No, of course not, Open Hardware is not like Linux.  Seriously?

 

The Open Hardware movement is similar in many respects to the free and open source software movement that produced the Linux kernel and the GNU system. 

The point regarding vendor lock-in is paramount. The community at large is sick-n-tired of vendors like NVidia, Broadcom, and others, who without regard for the free development community to "lock-out" software or hardware driver developers from certain platforms (Gnu/Linux, &c) forcing "lock-in" to other platforms... the 21st century has no patience with this working into the future.

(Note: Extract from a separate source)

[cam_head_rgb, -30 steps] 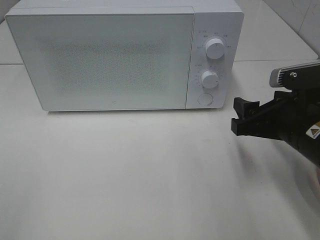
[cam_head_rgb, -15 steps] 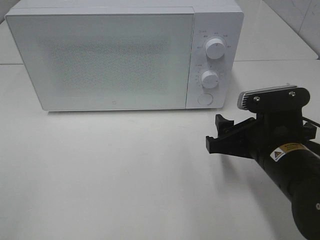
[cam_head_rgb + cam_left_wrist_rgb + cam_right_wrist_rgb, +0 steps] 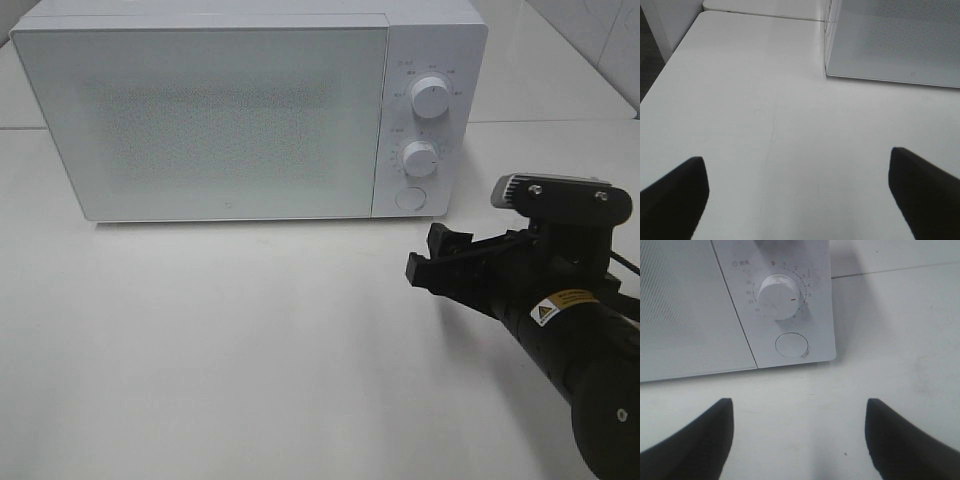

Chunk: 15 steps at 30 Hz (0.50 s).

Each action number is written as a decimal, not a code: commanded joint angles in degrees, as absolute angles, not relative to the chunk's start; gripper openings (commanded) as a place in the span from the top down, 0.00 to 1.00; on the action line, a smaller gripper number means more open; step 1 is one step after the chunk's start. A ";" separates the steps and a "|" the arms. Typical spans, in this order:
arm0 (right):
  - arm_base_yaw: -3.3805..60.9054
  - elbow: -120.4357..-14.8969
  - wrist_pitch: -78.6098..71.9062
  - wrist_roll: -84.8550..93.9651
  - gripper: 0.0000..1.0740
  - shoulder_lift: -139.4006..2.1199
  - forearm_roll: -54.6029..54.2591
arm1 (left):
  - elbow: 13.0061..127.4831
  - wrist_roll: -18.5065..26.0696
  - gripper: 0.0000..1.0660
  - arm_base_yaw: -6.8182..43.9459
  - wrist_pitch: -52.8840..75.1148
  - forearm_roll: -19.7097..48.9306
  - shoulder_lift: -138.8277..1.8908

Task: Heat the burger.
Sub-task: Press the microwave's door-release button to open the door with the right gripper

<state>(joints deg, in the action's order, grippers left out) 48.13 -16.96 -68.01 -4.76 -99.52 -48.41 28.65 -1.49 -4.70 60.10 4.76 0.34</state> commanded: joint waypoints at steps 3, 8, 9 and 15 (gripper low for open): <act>48.36 -17.53 -68.53 -19.08 0.40 -99.41 -48.47 | 28.59 -1.55 0.16 -4.53 59.24 4.70 1.49; 48.36 -17.53 -68.30 -44.69 0.58 -99.41 -48.47 | 28.59 -1.55 0.16 -4.53 59.24 4.70 1.49; 48.36 -17.53 -68.30 -44.69 0.58 -99.41 -48.47 | 28.59 -1.55 0.16 -4.53 59.24 4.70 1.49; 48.36 -17.53 -68.07 -61.59 0.83 -99.41 -48.47 | 28.59 -1.55 0.16 -4.53 59.24 4.70 1.49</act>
<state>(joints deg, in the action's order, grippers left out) 48.13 -16.96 -68.01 -59.36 -99.52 -48.47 28.65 -1.49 -4.70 60.10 4.76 0.34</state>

The second point that needs to be explored is how much should "we the users" have as input to the hardware development process?  At a bare minimum we need to know how the device works, and have clear and concise APIs for application and kernel development.  ---no more proprietary firmware (we want the source) and no more propietary kernel blobs... the frimware does not belong in the kernel, period. If its not in the device itself, put it in a file, and give us the source.

And the thrid point is that we need hardware standards.  Everyone is sick-n-tired of fourteen different wifi card|standards and several different video standards.  We need industry standard open wifi and open vidieo (audio). 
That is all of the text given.